Most extreme secret phrase age. The quantity of days after the client secret key must be changed. Naturally, this number is set to 99999. 

Cautioning period. The quantity of days before the secret word terminates during which the client is cautioned that the secret key must be changed. 

Dormancy period. The quantity of days after the client secret word terminates before the client account is handicapped. Commonly this field is unfilled. 

Termination date. The date when the record was handicapped. It is spoken to as an age date. 

Unused. This field is disregarded. It is saved for sometime later. 

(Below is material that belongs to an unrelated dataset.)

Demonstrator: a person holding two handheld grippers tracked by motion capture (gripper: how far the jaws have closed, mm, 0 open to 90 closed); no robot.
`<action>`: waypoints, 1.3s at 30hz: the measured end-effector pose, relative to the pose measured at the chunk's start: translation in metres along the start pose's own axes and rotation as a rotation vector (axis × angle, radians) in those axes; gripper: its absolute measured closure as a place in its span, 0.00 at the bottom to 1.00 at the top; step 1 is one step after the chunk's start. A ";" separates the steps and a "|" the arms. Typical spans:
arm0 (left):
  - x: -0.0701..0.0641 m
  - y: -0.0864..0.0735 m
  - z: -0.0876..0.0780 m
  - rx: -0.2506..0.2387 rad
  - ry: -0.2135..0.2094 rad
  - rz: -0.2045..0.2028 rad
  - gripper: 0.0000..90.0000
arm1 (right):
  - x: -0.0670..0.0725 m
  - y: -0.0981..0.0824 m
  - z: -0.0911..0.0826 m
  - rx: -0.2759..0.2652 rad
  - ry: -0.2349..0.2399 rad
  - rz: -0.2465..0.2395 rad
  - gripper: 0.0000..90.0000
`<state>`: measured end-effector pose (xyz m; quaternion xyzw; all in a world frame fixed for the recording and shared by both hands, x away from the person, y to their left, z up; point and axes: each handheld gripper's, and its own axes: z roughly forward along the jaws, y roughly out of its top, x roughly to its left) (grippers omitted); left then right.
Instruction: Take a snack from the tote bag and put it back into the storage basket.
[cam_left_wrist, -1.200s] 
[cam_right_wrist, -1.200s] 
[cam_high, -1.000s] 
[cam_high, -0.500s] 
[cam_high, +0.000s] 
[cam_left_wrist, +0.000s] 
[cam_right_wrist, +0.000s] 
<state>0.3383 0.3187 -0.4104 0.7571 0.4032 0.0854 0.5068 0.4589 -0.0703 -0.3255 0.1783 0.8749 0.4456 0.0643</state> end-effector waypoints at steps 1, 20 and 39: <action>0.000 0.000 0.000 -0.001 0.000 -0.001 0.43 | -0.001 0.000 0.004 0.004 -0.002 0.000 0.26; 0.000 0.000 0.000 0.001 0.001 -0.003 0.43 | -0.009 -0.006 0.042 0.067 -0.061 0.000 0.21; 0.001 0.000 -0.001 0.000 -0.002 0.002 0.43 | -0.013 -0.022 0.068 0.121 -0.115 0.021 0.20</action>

The/and so on/shadow document ought not be altered by hand except if you comprehend what you are doing. Continuously utilize an order that is intended for the reason. For instance, to change a client secret phrase, utilize the passwd order, and to change the secret phrase maturing data, utilize the chage order. 

Example Entry

How about we investigate the accompanying model: 


The section above contains data about the client "linuxize" secret phrase: 

  • The secret phrase is scrambled with SHA-512 (the secret key is shortened for better comprehensibility). 
  • The secret phrase was keep going changed on April 23, 2019 - 18009. 
  • There is no base secret word age. 
  • The secret phrase must be changed something like clockwork. 
  • The client will get an admonition message seven days before the secret phrase lapse date. 
  • On the off chance that the client doesn't endeavor to login to the framework 14 days after the secret phrase is terminated, the record will be debilitated. 
  • There is no record lapse date. 


The/and so forth/shadow document keeps records about encoded clients' passwords, just as different passwords related data. 

On the off chance that you have any inquiries or criticism, don't hesitate to leave a remark.